Material supplied Start Marker
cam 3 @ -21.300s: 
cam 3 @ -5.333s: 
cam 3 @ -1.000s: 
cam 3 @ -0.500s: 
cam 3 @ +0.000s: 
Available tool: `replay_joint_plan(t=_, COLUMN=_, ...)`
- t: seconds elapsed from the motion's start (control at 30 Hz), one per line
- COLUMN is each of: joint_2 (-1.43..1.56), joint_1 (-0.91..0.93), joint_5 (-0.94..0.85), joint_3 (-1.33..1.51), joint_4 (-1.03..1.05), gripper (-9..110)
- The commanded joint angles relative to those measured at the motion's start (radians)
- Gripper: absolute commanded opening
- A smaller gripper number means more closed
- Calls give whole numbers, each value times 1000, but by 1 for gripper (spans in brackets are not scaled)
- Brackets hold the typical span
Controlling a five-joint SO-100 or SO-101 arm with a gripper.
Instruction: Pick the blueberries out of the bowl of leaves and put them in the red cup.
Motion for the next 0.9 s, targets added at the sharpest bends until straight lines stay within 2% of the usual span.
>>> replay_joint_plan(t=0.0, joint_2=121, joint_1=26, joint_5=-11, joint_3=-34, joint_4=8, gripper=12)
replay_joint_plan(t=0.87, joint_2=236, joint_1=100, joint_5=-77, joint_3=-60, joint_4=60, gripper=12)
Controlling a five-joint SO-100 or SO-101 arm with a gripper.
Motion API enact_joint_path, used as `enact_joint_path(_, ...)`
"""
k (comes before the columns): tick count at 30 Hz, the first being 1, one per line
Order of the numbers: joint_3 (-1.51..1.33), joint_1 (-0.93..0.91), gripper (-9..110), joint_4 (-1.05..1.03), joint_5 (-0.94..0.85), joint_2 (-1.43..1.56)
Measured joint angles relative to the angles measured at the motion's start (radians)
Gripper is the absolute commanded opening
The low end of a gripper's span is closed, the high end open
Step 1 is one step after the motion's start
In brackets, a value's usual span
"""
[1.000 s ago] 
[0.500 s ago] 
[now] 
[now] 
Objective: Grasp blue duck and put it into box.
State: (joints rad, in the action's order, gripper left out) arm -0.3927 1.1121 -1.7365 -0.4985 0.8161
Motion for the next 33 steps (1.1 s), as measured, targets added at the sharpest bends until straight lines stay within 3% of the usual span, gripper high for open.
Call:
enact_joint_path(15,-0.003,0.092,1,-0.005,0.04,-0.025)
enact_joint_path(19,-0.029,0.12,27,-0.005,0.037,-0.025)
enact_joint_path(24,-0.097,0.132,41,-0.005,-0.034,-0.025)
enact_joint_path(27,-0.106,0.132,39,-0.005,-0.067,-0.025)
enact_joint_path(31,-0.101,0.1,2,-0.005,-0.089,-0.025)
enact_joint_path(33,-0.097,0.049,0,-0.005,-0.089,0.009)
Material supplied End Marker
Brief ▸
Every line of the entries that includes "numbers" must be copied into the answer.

Response to the exercise ▸
- Calls give whole numbers, each value times 1000, but by 1 for gripper (spans in brackets are not scaled)
Order of the numbers: joint_3 (-1.51..1.33), joint_1 (-0.93..0.91), gripper (-9..110), joint_4 (-1.05..1.03), joint_5 (-0.94..0.85), joint_2 (-1.43..1.56)

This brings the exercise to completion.